Documents obtained by the Connecticut Mirror show the agency hired Marcum LLP, an auditing firm with offices in New Haven, on March 8 to analyze those programs — both of which were overseen by Diamantis and were the focus of the federal grand jury subpoenas.

The contract that Marcum signed with the state called on the firm to update state officials every four to five weeks on the audit’s progress, and it required the auditors to submit two written reports to the state by the end of June, detailing their findings and recommendations.

But those reports have yet to be released or presented to lawmakers.

Lora Rae Anderson, a spokeswoman for DAS, said the agency is committed to sharing the audit findings eventually. But she said the agency will not do so until Marcum can complete a second phase of the audit, which DAS requested in early July.

“DAS has been in consistent communication with Marcum regarding the status of the review,” Anderson said. “We will continue to provide updates to legislators and others upon request. Once the review is complete, report(s) will be shared publicly with lawmakers and others.”

State records show DAS officials agreed on July 1 to lengthen the contract with Marcum, budgeting an additional $100,000 and giving the auditing firm potentially another year to complete additional work.

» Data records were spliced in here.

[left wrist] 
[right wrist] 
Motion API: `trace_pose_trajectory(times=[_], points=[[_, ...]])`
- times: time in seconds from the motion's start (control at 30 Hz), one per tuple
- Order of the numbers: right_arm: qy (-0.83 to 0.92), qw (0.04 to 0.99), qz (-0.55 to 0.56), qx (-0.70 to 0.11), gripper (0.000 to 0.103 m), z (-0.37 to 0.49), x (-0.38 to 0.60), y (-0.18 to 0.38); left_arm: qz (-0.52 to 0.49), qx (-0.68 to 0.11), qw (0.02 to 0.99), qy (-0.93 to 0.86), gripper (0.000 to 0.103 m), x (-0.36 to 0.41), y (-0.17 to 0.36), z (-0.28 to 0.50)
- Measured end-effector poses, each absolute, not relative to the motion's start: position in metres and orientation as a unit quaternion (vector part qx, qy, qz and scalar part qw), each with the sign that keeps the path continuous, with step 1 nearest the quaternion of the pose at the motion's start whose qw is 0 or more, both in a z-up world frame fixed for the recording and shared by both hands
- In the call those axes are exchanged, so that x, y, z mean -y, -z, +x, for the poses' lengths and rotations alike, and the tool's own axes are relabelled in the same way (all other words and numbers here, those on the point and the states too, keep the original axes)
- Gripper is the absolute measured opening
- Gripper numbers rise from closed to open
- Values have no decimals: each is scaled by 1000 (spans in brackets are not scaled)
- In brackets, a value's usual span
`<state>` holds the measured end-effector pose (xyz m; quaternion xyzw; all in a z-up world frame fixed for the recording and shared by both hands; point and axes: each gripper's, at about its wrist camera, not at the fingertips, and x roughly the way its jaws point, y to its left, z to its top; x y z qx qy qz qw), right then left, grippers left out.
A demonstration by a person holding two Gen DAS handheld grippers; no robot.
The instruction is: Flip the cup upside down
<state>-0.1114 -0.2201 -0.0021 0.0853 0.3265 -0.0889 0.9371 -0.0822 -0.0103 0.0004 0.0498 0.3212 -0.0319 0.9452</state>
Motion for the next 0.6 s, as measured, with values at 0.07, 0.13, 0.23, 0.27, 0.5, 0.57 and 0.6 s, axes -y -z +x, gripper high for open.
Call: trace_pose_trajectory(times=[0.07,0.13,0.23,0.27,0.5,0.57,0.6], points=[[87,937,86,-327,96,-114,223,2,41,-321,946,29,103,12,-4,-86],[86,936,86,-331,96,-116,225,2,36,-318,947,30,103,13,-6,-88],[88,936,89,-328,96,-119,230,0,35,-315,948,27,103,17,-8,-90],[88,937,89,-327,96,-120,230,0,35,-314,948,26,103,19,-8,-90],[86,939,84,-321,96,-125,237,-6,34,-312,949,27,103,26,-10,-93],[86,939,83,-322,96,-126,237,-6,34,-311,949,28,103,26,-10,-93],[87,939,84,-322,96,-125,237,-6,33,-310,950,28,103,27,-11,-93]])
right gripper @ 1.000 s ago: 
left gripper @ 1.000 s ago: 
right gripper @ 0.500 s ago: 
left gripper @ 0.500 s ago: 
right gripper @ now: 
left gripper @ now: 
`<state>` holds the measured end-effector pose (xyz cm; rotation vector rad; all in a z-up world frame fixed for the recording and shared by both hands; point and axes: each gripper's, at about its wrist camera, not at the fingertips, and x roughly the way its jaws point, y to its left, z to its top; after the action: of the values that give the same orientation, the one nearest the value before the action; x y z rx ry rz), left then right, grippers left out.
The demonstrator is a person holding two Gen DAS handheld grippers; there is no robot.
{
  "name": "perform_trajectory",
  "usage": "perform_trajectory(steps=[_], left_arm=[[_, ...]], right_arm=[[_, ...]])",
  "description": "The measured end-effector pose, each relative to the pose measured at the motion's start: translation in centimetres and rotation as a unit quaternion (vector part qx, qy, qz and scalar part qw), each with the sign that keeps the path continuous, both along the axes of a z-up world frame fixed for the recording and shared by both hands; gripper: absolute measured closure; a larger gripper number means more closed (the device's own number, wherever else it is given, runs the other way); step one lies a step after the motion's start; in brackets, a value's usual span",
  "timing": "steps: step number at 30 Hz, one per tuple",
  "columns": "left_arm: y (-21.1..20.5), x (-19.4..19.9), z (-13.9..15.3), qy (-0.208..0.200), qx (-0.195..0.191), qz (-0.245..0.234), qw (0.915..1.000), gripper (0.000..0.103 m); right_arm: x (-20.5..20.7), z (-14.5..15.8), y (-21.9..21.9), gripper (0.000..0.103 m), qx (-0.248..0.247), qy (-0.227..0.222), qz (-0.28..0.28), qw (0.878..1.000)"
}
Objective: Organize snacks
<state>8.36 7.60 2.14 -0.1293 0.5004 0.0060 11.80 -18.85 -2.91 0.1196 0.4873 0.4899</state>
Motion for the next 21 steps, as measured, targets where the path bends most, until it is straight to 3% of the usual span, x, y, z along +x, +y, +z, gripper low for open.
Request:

The revised contract that the state signed requires the firm to dig even deeper into a number of state-funded projects by next June. The expanded scope of work includes a review of 16 school construction projects that the auditors could not initially find files for, along with a random sampling of roughly 321 construction sites where the state paid for hazardous materials cleanup.

The results of that work are likely to be key to any legislative fixes that might be necessary for the school construction program. But DAS said it is not waiting until next year to start making administrative changes.

The leaders at DAS, Anderson said, are already using feedback from Marcum to adjust how the state is managing the dozens of school construction projects it undertakes every year.

“As a result of the on-going audit activities, our team has already made organizational improvements, and we look forward to sharing and discussing those steps with stakeholders upon the project’s completion.”